Mine never goes out on wet roads if I can help it, so no need for that one to get wet.
How much did you have to pay for that?
We must see some pics or it doesn't exist :lol: :lol: :wink: 
Hoggy.


----------



## mainairmark (Jan 31, 2018)

It had a new cam belt and water pump fitted by Audi last week, and I'm going to take it to my local Dealer this week to see if I can get the coil pack upgrade, as the only problem is the odd misfire when it is idling. I am paranoid about parking it, so will use my silver one for the drive to work for a week or so till I calm down a bit. I will post some pics tomorrow.


----------



## Hoggy (May 8, 2002)

Hi Mark, Had mine 17 years & still paranoid about parking, in fact I don't use her unless I know I can park safely.  I know, but that's why she is still immaculate. 
What* colour* is it ?  
Hoggy.


----------



## mainairmark (Jan 31, 2018)

Hi Hoggy

The colour is Raven Black Pearl Effect. It is blemish free. Is there a meeting place or show around the North West soon, I'd like people to see it, I really think it is a one off as it is bog Standard and brand new. The only problem now is the fuel gauge showing empty even though its full. It just happened yesterday 

Cheers Mark


----------



## mainairmark (Jan 31, 2018)

Hoggy

Would you recommend getting a stage 1 tune on my new one?

Cheers Mark


----------



## Hoggy (May 8, 2002)

Hi Mark, If the fuel range (miles left in tank) shows the same but incorrect reading as the gauge it's the level sensors in the tank, otherwise it's a faulty dashpod.
I wouldn't bother with a remap, keep it standard.
Hoggy.


----------



## YELLOW_TT (Feb 25, 2004)

mainairmark said:


> Hoggy
> 
> Would you recommend getting a stage 1 tune on my new one?
> 
> Cheers Mark


I would defo recommend a remap the difference is night and day if you get the APR map with the OEM cruise control (very easily retrofitted) you can easily revert to the standard map and also has an anti theft setting


----------



## mainairmark (Jan 31, 2018)

Well thats made my mind up, NOT. If I did get a re map it won't be yet, so at least I can think about it and ask around.

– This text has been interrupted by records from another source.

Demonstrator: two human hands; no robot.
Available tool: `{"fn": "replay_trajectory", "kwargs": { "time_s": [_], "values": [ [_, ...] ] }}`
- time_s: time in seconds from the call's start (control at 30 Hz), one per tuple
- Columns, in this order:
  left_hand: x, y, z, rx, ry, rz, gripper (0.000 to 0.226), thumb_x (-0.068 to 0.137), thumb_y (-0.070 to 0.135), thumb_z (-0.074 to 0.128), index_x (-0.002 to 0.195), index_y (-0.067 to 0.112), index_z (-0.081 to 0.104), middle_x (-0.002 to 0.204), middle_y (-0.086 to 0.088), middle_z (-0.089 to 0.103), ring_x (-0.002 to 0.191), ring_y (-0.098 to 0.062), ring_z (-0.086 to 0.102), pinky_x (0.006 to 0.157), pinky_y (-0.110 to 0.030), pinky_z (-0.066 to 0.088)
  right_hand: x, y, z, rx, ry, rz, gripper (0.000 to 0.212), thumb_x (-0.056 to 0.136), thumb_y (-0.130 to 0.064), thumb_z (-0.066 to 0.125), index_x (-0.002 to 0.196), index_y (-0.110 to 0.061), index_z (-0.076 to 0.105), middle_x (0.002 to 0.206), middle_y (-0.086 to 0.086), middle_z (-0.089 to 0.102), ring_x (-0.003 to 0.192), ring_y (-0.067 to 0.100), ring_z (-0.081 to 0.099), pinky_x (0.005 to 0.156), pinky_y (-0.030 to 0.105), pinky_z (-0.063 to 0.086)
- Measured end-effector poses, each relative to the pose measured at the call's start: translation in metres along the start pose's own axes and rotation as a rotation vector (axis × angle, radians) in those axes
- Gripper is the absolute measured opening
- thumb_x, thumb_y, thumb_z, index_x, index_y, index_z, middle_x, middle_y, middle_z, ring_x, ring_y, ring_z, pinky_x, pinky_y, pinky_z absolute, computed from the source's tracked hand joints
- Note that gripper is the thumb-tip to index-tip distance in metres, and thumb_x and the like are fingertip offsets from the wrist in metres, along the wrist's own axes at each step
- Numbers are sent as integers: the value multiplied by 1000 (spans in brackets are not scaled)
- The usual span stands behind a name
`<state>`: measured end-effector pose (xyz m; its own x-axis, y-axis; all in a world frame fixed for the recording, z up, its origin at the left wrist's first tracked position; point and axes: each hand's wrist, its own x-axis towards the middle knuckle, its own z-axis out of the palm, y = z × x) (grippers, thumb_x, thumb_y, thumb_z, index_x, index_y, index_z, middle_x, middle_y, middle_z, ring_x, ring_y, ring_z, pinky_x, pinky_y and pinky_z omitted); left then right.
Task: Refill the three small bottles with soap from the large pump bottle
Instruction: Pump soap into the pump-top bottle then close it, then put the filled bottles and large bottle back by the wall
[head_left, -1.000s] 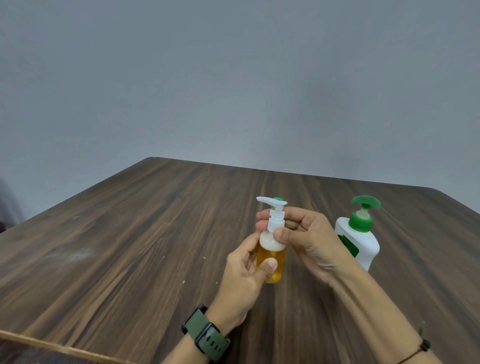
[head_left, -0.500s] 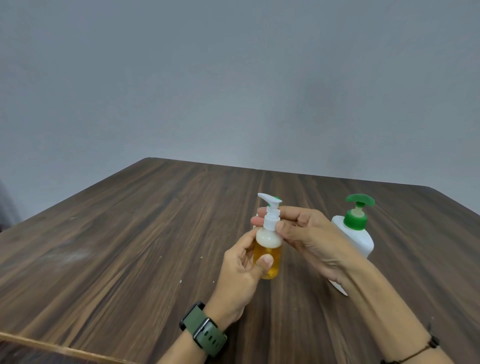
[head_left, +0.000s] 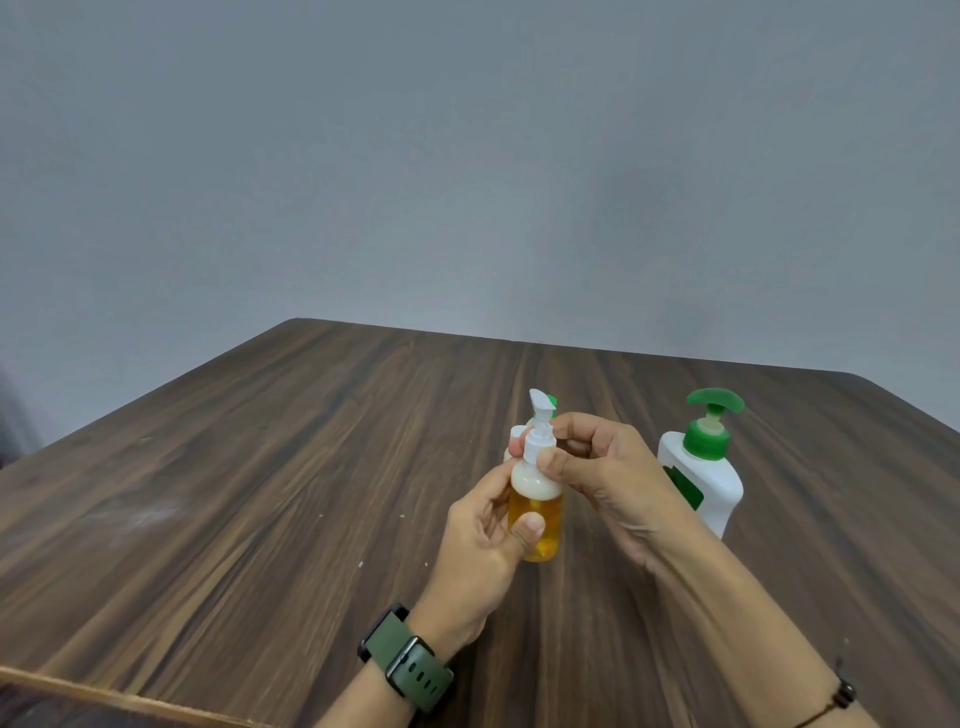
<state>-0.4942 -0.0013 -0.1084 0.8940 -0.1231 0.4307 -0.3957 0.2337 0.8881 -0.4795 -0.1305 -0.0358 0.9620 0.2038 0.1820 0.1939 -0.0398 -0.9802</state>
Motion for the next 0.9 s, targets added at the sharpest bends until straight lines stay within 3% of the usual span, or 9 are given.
{"fn": "replay_trajectory", "kwargs": {
  "time_s": [0.23,0.33,0.43,0.57,0.73,0.9],
  "values": [
    [5,-1,-1,33,-25,-69,64,68,50,73,123,24,53,121,9,64,116,-11,57,91,-24,49,0,4,-2,-88,60,-38,18,86,-7,62,85,-23,70,98,-2,73,100,16,65,89,33,52],
    [10,-8,0,104,-17,-122,50,84,23,65,130,18,49,122,7,63,116,-9,56,101,-30,45,2,11,-4,-211,130,-49,17,88,-9,61,91,-23,69,100,-4,71,97,11,64,87,28,52],
    [12,-9,2,167,-17,-204,53,89,-1,55,137,14,41,131,4,56,120,-6,53,105,-29,41,7,21,-9,-335,212,-50,21,88,-9,61,106,-15,68,105,-1,70,99,11,63,87,30,52],
    [11,-8,6,250,-45,-274,59,88,-3,53,141,15,35,140,5,47,122,-2,47,106,-24,36,8,31,-14,-408,278,-23,23,89,-10,59,111,-12,65,106,-1,67,98,11,61,79,21,48],
    [8,-1,11,289,-64,-307,59,89,-4,51,142,14,30,142,6,41,121,3,39,99,-14,33,7,37,-14,-442,315,14,24,90,-10,57,114,-11,62,108,-2,63,99,12,58,79,20,45],
    [4,6,16,332,-64,-320,59,90,-4,49,143,13,29,145,3,39,125,-1,38,105,-19,31,4,36,-12,-457,341,14,25,91,-9,56,115,-13,61,108,1,63,97,13,58,79,22,46]
  ]
}}
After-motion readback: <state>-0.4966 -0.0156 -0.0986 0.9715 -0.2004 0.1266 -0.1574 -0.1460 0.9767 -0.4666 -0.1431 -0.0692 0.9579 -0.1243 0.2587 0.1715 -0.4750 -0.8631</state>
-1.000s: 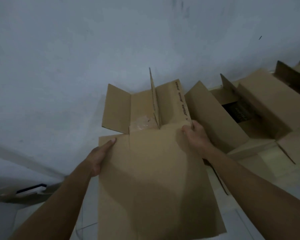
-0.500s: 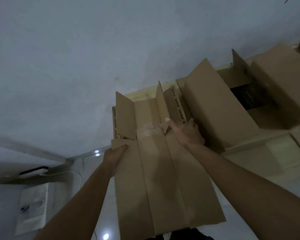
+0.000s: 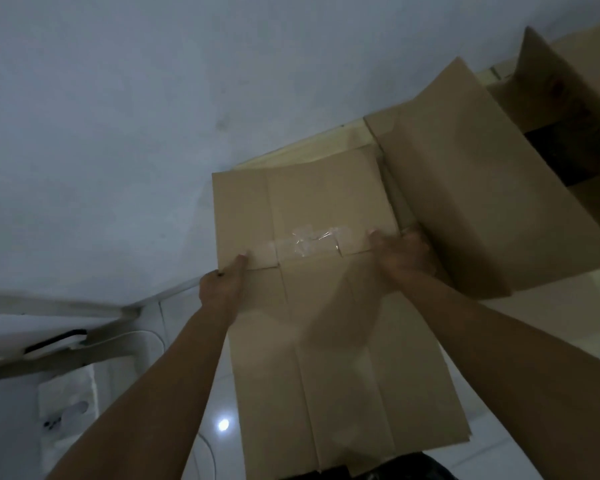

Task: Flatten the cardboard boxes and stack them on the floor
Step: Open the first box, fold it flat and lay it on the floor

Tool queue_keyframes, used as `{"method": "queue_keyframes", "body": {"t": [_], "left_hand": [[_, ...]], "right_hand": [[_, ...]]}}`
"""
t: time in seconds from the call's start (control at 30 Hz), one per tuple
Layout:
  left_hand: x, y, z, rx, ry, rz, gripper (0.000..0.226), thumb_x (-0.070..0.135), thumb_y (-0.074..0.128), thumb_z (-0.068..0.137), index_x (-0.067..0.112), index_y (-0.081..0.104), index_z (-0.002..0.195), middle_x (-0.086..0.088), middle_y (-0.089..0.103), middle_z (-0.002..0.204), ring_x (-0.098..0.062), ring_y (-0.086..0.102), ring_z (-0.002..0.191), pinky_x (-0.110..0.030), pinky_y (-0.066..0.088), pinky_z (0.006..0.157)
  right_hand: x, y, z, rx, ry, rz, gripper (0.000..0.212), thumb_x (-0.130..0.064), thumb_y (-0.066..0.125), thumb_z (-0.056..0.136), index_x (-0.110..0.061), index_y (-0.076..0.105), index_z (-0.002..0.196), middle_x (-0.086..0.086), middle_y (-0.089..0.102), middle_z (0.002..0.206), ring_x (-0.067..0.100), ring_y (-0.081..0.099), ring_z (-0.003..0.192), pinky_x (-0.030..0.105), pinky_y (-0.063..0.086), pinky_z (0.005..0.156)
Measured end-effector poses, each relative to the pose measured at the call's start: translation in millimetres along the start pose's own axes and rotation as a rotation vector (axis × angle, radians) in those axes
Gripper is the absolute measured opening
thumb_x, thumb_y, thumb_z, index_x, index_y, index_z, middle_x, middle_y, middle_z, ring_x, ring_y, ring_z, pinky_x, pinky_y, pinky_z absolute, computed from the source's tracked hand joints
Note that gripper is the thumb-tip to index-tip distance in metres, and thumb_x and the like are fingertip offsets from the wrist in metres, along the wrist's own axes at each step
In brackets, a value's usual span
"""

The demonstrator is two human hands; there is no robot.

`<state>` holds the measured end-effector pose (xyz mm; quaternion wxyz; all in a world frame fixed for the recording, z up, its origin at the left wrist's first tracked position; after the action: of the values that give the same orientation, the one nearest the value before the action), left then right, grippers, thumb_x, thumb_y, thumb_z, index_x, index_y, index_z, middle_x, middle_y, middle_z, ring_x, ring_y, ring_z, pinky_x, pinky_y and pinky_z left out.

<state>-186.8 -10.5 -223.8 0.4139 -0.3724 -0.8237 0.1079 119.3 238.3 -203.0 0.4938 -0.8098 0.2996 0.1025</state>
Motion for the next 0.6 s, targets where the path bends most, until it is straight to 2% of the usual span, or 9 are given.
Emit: {"method": "queue_keyframes", "body": {"t": [0.07,0.13,0.2,0.27,0.33,0.43,0.47,0.53,0.6], "left_hand": [[1,3,5,-0.013,0.022,0.012,0.085,0.065,0.074,0.071,0.003,0.06,0.127,-0.013,0.061,0.127,-0.033,0.058,0.114,-0.045,0.048,0.099],[4,2,8,-0.023,0.064,0.026,0.076,0.067,0.073,0.068,0.009,0.067,0.117,-0.007,0.067,0.116,-0.029,0.062,0.107,-0.044,0.052,0.095],[12,1,9,-0.06,0.136,0.02,0.063,0.066,0.074,0.067,0.015,0.074,0.105,-0.001,0.072,0.101,-0.022,0.067,0.095,-0.043,0.056,0.089],[23,1,8,-0.099,0.198,0.015,0.06,0.061,0.075,0.071,0.015,0.074,0.108,0.0,0.073,0.1,-0.02,0.068,0.093,-0.042,0.057,0.087],[34,-1,6,-0.113,0.243,0.065,0.058,0.058,0.072,0.076,0.013,0.072,0.113,-0.003,0.072,0.105,-0.022,0.068,0.096,-0.043,0.056,0.089],[54,-4,-10,-0.104,0.319,0.152,0.056,0.055,0.065,0.083,0.011,0.069,0.117,-0.008,0.071,0.109,-0.029,0.066,0.101,-0.045,0.054,0.091],[62,-5,-19,-0.087,0.357,0.193,0.053,0.052,0.061,0.086,0.01,0.069,0.117,-0.01,0.07,0.11,-0.032,0.065,0.102,-0.044,0.053,0.091],[85,-11,-47,-0.001,0.448,0.294,0.045,0.042,0.056,0.093,0.005,0.066,0.116,-0.016,0.068,0.112,-0.036,0.063,0.104,-0.037,0.051,0.088],[111,-17,-80,0.082,0.544,0.345,0.04,0.035,0.053,0.096,0.003,0.064,0.116,-0.018,0.067,0.115,-0.038,0.061,0.107,-0.032,0.044,0.082]], "right_hand": [[0,-3,1,0.017,-0.016,-0.006,0.077,-0.074,0.063,0.073,-0.018,0.059,0.126,0.011,0.06,0.131,0.034,0.056,0.121,0.045,0.045,0.101],[-3,-9,-1,0.032,-0.043,-0.029,0.078,-0.077,0.062,0.07,-0.021,0.062,0.124,0.009,0.063,0.128,0.034,0.058,0.118,0.045,0.047,0.099],[-7,-10,-1,-0.003,-0.076,-0.002,0.085,-0.081,0.06,0.064,-0.022,0.064,0.125,0.008,0.065,0.125,0.033,0.06,0.116,0.046,0.049,0.097],[-15,-8,-1,-0.071,-0.132,0.036,0.089,-0.081,0.06,0.062,-0.02,0.063,0.126,0.008,0.065,0.124,0.032,0.061,0.114,0.049,0.052,0.095],[-29,-7,-6,-0.162,-0.212,0.056,0.073,-0.068,0.064,0.077,-0.015,0.063,0.127,0.01,0.065,0.125,0.032,0.06,0.116,0.047,0.051,0.098],[-52,-6,-23,-0.249,-0.35,0.05,0.047,-0.044,0.056,0.097,-0.012,0.061,0.13,0.01,0.063,0.128,0.03,0.057,0.119,0.031,0.044,0.096],[-57,-7,-30,-0.246,-0.385,0.045,0.044,-0.042,0.052,0.1,-0.012,0.06,0.13,0.01,0.064,0.127,0.03,0.057,0.119,0.03,0.044,0.094],[-65,-16,-44,-0.2,-0.437,0.0,0.044,-0.046,0.045,0.101,-0.013,0.057,0.128,0.01,0.064,0.123,0.033,0.058,0.116,0.039,0.048,0.095],[-75,-35,-60,-0.12,-0.485,-0.069,0.042,-0.046,0.04,0.102,-0.012,0.055,0.123,0.012,0.064,0.118,0.035,0.059,0.11,0.042,0.049,0.089]]}}
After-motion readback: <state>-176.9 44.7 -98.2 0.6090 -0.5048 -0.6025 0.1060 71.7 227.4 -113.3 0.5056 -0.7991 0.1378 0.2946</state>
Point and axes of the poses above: each hand's wrist, its own z-axis towards the middle knuckle, its own y-axis out of the palm, x = y × z, the point moved 10 cm from there along z, towards the middle knuckle
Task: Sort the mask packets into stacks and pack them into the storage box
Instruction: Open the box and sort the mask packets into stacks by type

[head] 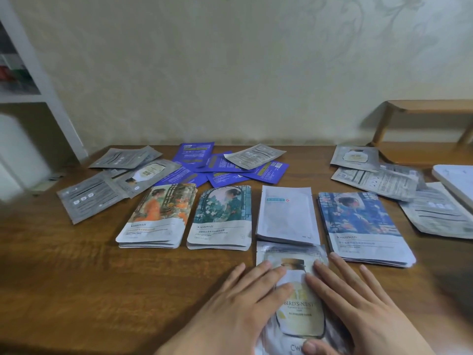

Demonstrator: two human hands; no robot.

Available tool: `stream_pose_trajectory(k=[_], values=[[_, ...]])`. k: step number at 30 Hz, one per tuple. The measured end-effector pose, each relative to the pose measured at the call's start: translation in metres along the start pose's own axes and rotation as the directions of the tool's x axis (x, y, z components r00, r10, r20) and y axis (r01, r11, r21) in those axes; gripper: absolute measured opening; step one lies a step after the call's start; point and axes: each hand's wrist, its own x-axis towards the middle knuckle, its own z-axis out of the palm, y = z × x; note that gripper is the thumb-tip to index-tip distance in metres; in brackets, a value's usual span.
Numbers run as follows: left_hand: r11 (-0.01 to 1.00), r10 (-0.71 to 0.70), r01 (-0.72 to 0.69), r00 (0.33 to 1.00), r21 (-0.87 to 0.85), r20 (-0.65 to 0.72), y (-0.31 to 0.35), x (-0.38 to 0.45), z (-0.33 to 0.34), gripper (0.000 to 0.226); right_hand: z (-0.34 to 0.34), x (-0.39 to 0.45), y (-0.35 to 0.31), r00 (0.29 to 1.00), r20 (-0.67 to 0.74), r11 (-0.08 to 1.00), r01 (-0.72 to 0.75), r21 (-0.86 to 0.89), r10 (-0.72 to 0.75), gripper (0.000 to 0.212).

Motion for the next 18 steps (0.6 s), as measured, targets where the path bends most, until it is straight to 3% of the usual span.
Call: stream_pose_trajectory(k=[3, 7, 9, 11, 14, 18], values=[[0.998, 0.014, -0.016, 0.999, -0.057, -0.034, -0.003, -0.001, -0.004, 0.062, -0.009, 0.003, 0.003, 0.996, -0.087, 1.0, 0.02, 0.013, -0.018, 0.081], [0.988, -0.145, 0.123, 0.951, -0.095, -0.273, -0.004, 0.002, -0.025, 0.061, -0.046, 0.051, 0.01, 0.969, -0.243, 0.999, -0.034, 0.039, 0.042, 0.055], [0.986, -0.149, 0.165, 0.894, 0.0, -0.422, -0.008, 0.015, -0.028, 0.046, -0.051, 0.083, 0.016, 0.987, -0.161, 0.999, -0.022, -0.046, 0.014, 0.061], [0.975, -0.172, 0.218, 0.856, 0.038, -0.487, -0.015, 0.035, -0.037, 0.046, -0.049, 0.106, 0.021, 0.999, 0.018, 0.993, 0.029, -0.118, -0.027, 0.075], [0.932, -0.289, 0.345, 0.891, 0.109, -0.35, -0.03, 0.062, -0.051, 0.066, -0.042, 0.116, 0.028, 0.982, 0.19, 0.995, 0.019, -0.102, 0.001, 0.077], [0.911, -0.324, 0.369, 0.916, 0.183, -0.235, -0.044, 0.08, -0.056, 0.067, -0.037, 0.117, 0.042, 0.994, 0.106, 0.991, 0.039, -0.129, -0.026, 0.071]])
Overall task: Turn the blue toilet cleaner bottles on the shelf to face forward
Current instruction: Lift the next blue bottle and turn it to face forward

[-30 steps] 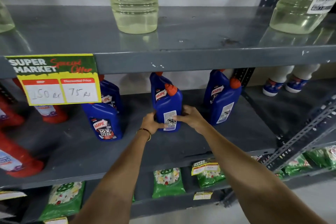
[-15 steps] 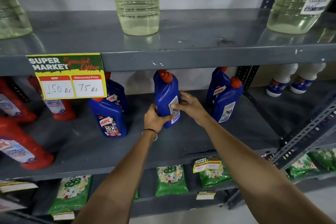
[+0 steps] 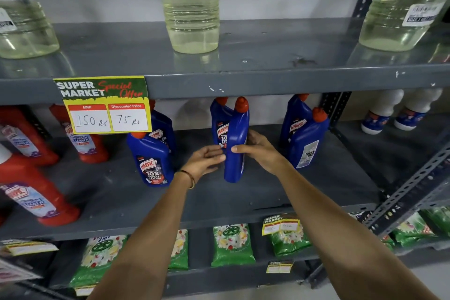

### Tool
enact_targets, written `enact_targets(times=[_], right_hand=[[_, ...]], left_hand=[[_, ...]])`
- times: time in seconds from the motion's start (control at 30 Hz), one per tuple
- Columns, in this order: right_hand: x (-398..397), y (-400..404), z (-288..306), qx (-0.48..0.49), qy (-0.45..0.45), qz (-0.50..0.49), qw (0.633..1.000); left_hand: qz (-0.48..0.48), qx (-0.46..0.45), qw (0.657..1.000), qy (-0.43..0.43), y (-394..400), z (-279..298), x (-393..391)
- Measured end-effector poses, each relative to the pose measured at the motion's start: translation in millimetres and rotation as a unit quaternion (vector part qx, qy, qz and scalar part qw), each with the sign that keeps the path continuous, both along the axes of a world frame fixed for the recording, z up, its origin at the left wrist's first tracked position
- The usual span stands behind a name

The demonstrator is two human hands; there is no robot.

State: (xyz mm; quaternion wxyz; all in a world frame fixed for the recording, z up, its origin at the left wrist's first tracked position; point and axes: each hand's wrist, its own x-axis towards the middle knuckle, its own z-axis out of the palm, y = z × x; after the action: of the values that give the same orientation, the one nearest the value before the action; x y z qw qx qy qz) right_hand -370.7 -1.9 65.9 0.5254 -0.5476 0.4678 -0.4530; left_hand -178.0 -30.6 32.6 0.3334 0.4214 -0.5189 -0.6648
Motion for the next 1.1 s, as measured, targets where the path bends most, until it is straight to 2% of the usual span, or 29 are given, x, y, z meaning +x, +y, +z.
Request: enact_targets(times=[0.17, 0.27, 0.37, 0.53, 0.7, 0.87, 1.1], right_hand=[[-7.5, 2.1, 5.1, 0.032, -0.061, 0.097, 0.993], [-9.0, 3.1, 6.9, 0.044, -0.068, 0.120, 0.989], [-12.4, 2.3, 3.4, 0.053, -0.087, 0.127, 0.987], [-18.2, -0.8, 1.1, 0.055, -0.118, 0.100, 0.987], [-21.9, -3.0, -1.0, 0.029, -0.078, 0.045, 0.996], [-22.1, -5.4, -7.3, 0.006, -0.006, 0.012, 1.000], [-19.8, -8.1, -18.0, 0.029, 0.004, 0.019, 0.999]], left_hand=[[-0.088, 0.081, 0.991, 0.064, 0.3, -6.7, 2.8], [-0.140, 0.091, 0.982, 0.084, 5.3, -7.7, -3.9], [-0.145, 0.100, 0.980, 0.089, 4.9, -9.6, -7.6], [-0.064, 0.091, 0.990, 0.082, 3.9, -13.1, -17.2], [0.059, 0.057, 0.996, 0.037, 3.7, -15.5, -28.6], [0.147, 0.002, 0.988, -0.037, 2.5, -22.4, -36.5], [0.209, -0.058, 0.966, -0.137, 2.2, -39.5, -41.9]])
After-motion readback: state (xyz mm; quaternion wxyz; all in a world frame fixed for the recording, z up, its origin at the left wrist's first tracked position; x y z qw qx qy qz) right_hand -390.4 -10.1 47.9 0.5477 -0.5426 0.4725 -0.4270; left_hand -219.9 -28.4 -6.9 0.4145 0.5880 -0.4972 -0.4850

I also wanted to have my wheels powder coated Satin Black, but everyone I've told has said leave them Silver.

After readings your posts it seem you both know what you are talking about.

Are there any meeting places in the north west this weekend? I know it will be on here some where.


----------



## Hoggy (May 8, 2002)

Hi Mark, What wheels are they, 9 spoke RSTTs/RS4 ? I'd keep them silver.
As you appear to be in an area where you have a choice of good Indies, a remap will make a big difference & could even be more economic.
I am 100s of miles away from any decent Indies, so prefer to keep it standard, in case of any probs.
Hoggy.


----------



## Andy3.2 (Sep 11, 2019)

Hi everyone, just bought my first TT, I've lusted after one for years but with wife and child in tow it never happened Now I have 'lost' the wife I've managed to pick up a 2003 3.2 with 110k miles for £950! Yes it has a misfire, which I've discovered is coils. Pretty full service history and in lovely condition and standard. Is it worth changing the coil pack as a set or individually? your thoughts and expertise would be appreciated. Regards Andy


----------



## Hoggy (May 8, 2002)

Hi Andy, welcome to the TTF& MK 1TT ownership. At 110k miles I would replace all the coils.
Hoggy


----------



## YELLOW_TT (Feb 25, 2004)

Hoggy said:


> Hi Andy, welcome to the TTF& MK 1TT ownership. At 110k miles I would replace all the coils.
> Hoggy


Check with Audi dealer first there is a free recall to have the coils changed if they are still the original ones 
I would brow the sump and check the oil pick up as they can block and starve the engine of oil dropping the oil pressure righting off the engine


----------